(Data entries)
......

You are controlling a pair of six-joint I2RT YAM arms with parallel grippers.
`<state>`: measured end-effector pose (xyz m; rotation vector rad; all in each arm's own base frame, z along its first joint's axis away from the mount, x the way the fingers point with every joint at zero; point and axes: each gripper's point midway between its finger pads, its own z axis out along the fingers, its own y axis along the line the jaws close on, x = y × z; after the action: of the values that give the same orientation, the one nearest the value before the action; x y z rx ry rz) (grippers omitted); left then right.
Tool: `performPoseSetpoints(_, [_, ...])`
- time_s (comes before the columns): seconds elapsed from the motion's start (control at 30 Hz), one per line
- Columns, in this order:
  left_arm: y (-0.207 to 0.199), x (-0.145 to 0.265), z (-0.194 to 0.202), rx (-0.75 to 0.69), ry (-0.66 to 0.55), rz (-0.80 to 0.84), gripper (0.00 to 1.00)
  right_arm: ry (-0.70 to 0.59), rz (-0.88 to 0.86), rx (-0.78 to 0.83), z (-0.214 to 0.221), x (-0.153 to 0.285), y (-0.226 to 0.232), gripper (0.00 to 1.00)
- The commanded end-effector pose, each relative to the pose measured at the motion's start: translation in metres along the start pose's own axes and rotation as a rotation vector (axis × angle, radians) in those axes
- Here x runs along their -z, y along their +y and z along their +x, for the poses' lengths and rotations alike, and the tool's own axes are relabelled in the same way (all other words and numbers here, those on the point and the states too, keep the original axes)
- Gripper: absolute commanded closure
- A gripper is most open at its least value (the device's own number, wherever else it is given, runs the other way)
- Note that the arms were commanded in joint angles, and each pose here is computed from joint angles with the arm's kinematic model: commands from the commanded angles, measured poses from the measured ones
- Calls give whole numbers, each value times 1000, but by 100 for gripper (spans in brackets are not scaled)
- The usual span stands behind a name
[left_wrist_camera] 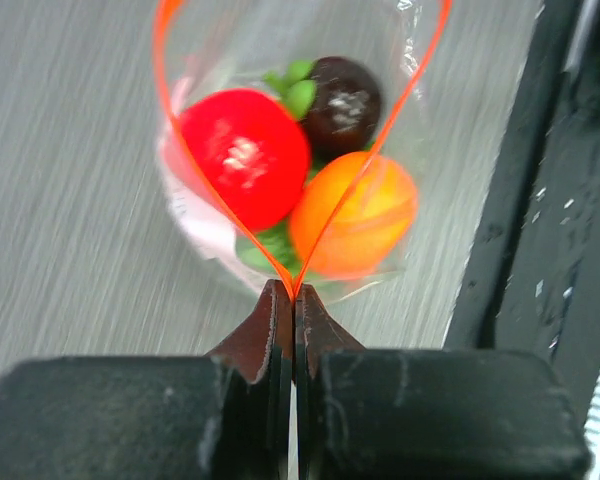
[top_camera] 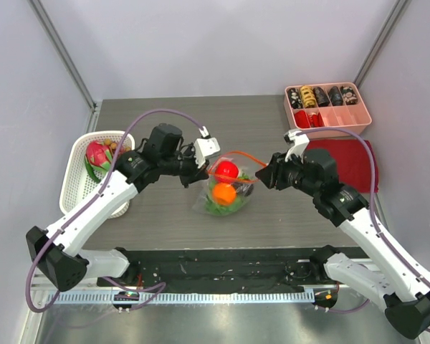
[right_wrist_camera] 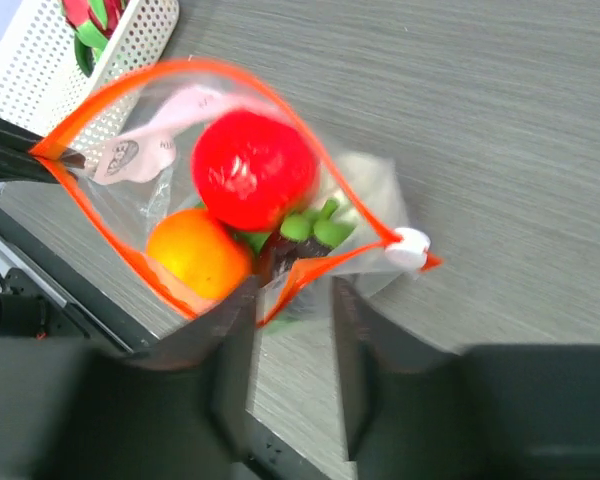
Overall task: Place the food in the zip-top bag and seal the zipper
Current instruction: Adjust the zipper food storage bag at the center of the board.
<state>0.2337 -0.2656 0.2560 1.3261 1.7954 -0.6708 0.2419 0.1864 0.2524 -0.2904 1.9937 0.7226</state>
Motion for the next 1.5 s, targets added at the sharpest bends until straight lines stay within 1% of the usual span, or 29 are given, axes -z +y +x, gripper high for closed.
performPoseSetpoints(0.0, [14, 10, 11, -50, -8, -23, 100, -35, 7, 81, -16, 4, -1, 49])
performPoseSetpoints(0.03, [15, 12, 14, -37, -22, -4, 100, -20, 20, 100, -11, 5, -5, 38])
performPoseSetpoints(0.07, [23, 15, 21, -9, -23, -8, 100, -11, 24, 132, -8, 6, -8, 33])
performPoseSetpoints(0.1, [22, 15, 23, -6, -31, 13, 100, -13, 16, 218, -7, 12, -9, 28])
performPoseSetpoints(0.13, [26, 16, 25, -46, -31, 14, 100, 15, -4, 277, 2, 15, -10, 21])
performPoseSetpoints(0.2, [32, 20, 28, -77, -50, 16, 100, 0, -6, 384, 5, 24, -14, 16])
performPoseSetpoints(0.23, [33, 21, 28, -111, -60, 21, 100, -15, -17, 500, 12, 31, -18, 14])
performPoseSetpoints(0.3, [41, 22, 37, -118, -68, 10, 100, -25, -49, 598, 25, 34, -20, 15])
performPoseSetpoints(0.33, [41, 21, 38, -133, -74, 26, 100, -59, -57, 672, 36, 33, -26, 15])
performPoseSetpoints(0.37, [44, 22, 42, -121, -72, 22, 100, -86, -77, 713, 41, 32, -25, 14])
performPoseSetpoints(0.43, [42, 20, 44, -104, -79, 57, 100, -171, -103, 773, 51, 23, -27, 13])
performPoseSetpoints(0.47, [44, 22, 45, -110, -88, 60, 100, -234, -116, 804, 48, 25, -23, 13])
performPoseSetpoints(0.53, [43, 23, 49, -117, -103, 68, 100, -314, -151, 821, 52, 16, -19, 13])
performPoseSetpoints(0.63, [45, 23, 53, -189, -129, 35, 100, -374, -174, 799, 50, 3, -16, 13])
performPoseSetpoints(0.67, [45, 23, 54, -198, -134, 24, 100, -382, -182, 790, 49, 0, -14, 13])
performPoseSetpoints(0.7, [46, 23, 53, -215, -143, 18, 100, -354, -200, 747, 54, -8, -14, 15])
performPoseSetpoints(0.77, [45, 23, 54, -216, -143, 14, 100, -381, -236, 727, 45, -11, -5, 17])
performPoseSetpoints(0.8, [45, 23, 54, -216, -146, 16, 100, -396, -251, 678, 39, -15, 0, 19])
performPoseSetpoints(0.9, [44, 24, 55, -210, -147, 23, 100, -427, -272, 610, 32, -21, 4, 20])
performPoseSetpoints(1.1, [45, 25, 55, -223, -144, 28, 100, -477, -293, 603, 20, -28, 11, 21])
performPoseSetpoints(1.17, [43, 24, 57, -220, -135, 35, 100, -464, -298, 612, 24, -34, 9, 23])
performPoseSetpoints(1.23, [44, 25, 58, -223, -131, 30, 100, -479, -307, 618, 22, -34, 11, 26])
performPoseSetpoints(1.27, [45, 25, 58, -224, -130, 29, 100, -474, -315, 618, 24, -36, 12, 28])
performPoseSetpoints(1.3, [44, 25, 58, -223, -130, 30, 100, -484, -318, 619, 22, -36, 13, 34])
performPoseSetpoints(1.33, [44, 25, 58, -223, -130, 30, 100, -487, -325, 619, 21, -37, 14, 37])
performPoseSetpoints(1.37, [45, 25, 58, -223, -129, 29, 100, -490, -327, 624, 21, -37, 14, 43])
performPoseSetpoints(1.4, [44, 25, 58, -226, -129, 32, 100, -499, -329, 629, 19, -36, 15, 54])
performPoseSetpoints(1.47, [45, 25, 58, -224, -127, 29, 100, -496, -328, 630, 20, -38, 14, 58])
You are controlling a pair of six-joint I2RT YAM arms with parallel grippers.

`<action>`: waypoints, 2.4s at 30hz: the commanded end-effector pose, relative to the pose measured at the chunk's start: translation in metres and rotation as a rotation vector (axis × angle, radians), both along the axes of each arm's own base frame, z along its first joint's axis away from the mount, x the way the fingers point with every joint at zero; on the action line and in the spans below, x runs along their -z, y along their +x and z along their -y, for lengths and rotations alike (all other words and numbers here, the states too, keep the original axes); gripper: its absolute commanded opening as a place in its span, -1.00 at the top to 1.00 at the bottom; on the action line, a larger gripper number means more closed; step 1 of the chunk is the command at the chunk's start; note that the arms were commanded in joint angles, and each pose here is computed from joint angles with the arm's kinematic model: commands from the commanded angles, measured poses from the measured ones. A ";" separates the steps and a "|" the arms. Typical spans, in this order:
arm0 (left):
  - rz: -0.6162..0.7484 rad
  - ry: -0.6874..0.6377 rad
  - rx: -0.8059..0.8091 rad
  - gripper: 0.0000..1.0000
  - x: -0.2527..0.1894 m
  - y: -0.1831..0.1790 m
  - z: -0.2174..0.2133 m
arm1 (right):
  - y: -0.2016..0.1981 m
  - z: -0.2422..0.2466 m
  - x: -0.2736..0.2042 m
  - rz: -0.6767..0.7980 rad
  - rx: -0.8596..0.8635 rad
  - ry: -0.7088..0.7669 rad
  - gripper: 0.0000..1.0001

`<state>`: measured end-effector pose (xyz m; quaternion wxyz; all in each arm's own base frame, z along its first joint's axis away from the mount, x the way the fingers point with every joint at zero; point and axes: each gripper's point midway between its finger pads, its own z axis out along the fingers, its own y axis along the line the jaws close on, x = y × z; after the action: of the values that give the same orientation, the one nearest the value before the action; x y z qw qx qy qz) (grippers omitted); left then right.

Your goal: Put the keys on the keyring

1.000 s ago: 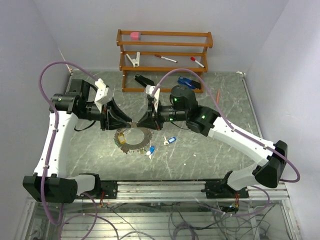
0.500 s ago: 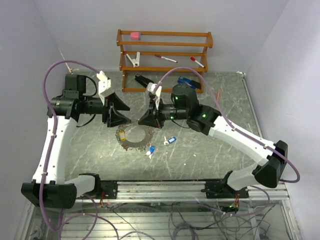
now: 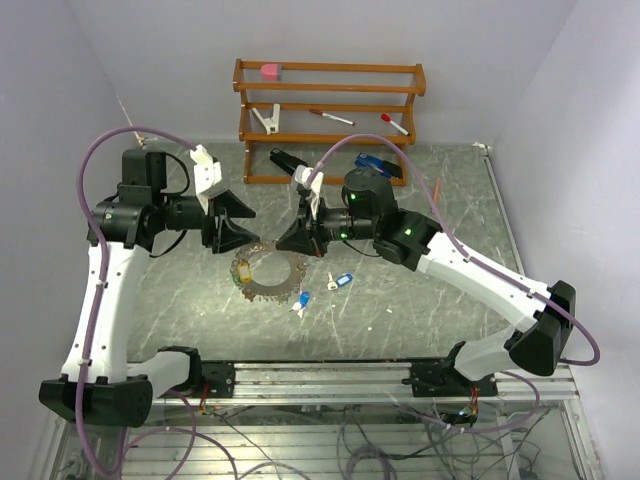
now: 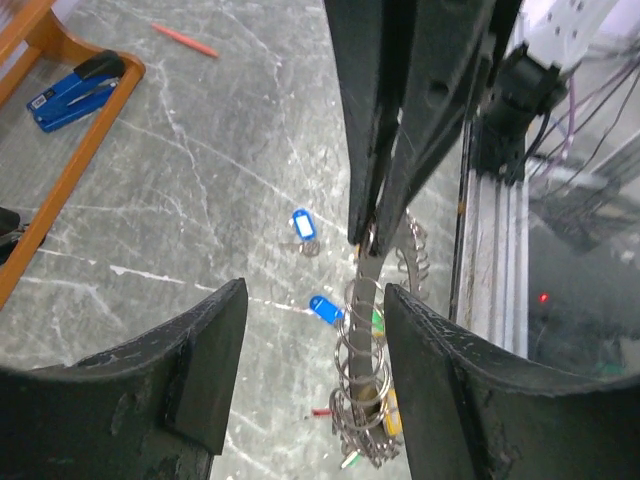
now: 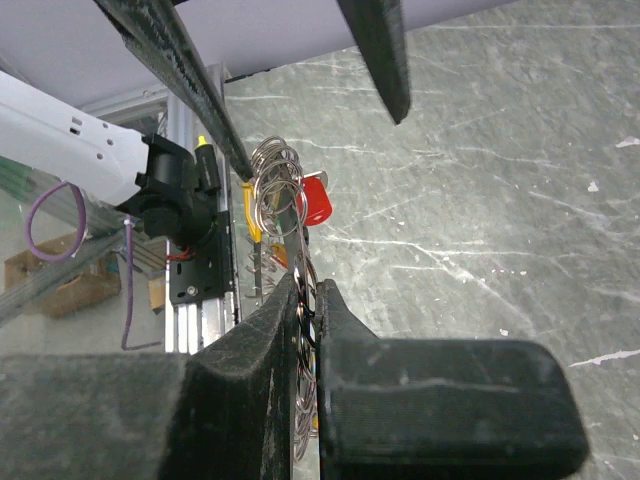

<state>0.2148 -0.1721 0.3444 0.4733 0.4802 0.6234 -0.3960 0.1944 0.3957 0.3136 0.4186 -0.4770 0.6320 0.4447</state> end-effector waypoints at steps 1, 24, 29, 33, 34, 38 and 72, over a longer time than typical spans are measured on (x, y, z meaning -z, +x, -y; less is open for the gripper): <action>0.074 0.106 0.081 -0.33 0.015 -0.024 -0.008 | 0.004 -0.002 -0.025 0.025 0.007 0.066 1.00; 0.226 0.097 0.128 -0.44 0.016 -0.026 -0.004 | 0.005 -0.012 -0.027 -0.030 -0.007 0.071 1.00; 0.235 0.104 0.122 -0.41 0.020 -0.020 -0.003 | 0.004 -0.015 -0.026 -0.044 -0.012 0.064 1.00; 0.231 0.108 0.120 -0.40 0.025 -0.018 -0.003 | 0.004 -0.017 -0.028 -0.049 -0.009 0.064 1.00; 0.227 0.108 0.120 -0.39 0.027 -0.018 -0.002 | 0.004 -0.017 -0.028 -0.052 -0.010 0.063 1.00; 0.219 0.113 0.123 -0.33 0.032 -0.019 -0.002 | 0.004 -0.018 -0.028 -0.058 -0.014 0.058 1.00; 0.223 0.068 0.121 0.86 0.013 -0.021 0.002 | -0.001 -0.023 -0.029 -0.113 -0.035 0.078 1.00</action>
<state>0.1961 -0.1678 0.3065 0.4719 0.5661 0.5824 -0.3428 0.1959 0.4123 0.3200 0.3784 -0.4457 0.6551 0.4786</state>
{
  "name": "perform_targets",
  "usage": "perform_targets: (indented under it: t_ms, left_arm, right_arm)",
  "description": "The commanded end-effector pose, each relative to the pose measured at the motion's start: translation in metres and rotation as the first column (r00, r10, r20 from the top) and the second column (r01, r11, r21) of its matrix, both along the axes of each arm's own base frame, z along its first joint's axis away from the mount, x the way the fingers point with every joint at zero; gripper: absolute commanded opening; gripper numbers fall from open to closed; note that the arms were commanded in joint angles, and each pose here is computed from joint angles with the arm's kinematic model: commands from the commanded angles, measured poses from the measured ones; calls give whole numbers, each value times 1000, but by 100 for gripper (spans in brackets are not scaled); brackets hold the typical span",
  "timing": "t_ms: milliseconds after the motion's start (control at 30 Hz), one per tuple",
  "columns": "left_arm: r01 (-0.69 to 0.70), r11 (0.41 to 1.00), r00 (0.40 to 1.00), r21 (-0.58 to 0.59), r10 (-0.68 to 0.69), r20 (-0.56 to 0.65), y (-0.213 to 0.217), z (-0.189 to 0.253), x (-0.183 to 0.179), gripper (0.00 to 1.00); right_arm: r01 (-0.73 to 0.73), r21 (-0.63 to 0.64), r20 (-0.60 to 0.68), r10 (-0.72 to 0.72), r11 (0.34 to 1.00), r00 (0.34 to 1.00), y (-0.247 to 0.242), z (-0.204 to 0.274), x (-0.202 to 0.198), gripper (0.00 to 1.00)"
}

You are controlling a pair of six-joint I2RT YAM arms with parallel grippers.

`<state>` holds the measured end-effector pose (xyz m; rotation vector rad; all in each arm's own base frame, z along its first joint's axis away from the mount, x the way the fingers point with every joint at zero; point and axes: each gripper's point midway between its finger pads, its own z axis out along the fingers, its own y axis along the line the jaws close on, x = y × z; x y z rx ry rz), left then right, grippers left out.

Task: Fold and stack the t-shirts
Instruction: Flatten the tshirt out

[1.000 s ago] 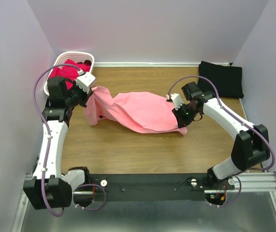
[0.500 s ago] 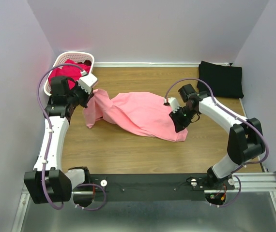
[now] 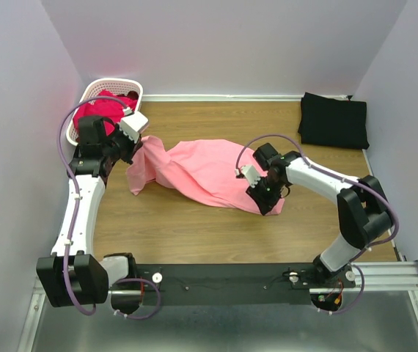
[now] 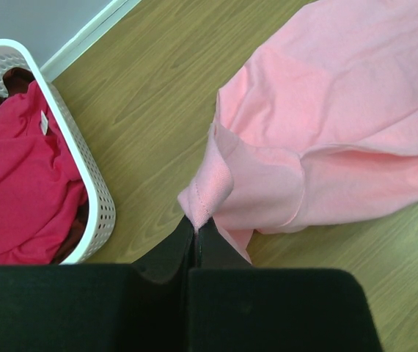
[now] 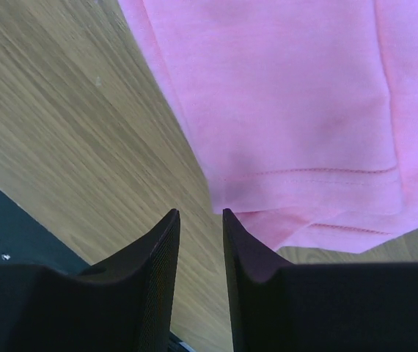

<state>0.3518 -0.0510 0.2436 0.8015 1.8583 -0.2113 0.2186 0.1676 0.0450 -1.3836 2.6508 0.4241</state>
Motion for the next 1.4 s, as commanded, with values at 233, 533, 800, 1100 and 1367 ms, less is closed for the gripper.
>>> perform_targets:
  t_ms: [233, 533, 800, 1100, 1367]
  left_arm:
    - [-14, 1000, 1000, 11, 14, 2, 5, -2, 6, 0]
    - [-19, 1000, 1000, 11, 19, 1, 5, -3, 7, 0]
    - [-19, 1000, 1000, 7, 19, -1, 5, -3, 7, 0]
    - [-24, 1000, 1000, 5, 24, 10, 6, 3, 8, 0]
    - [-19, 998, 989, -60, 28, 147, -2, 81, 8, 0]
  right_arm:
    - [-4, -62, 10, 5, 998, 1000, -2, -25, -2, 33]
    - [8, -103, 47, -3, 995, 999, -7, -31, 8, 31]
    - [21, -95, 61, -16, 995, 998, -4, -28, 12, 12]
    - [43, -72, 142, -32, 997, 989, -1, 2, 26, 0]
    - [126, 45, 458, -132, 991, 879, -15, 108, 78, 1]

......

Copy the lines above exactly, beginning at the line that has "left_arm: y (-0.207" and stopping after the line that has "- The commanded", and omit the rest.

* [Answer box]
  left_arm: y (-0.207 to 0.199), x (-0.145 to 0.265), z (-0.194 to 0.202), rx (-0.75 to 0.69), ry (-0.66 to 0.55), rz (-0.80 to 0.84), gripper (0.00 to 1.00)
  right_arm: ry (-0.70 to 0.59), rz (-0.88 to 0.86), rx (-0.78 to 0.83), z (-0.214 to 0.221), x (-0.153 to 0.285), y (-0.226 to 0.232), gripper (0.00 to 1.00)
- The commanded end-effector pose, each relative to the pose measured at the motion's start: translation in metres along the start pose's own axes and rotation as a rotation vector (axis × angle, radians) in those axes

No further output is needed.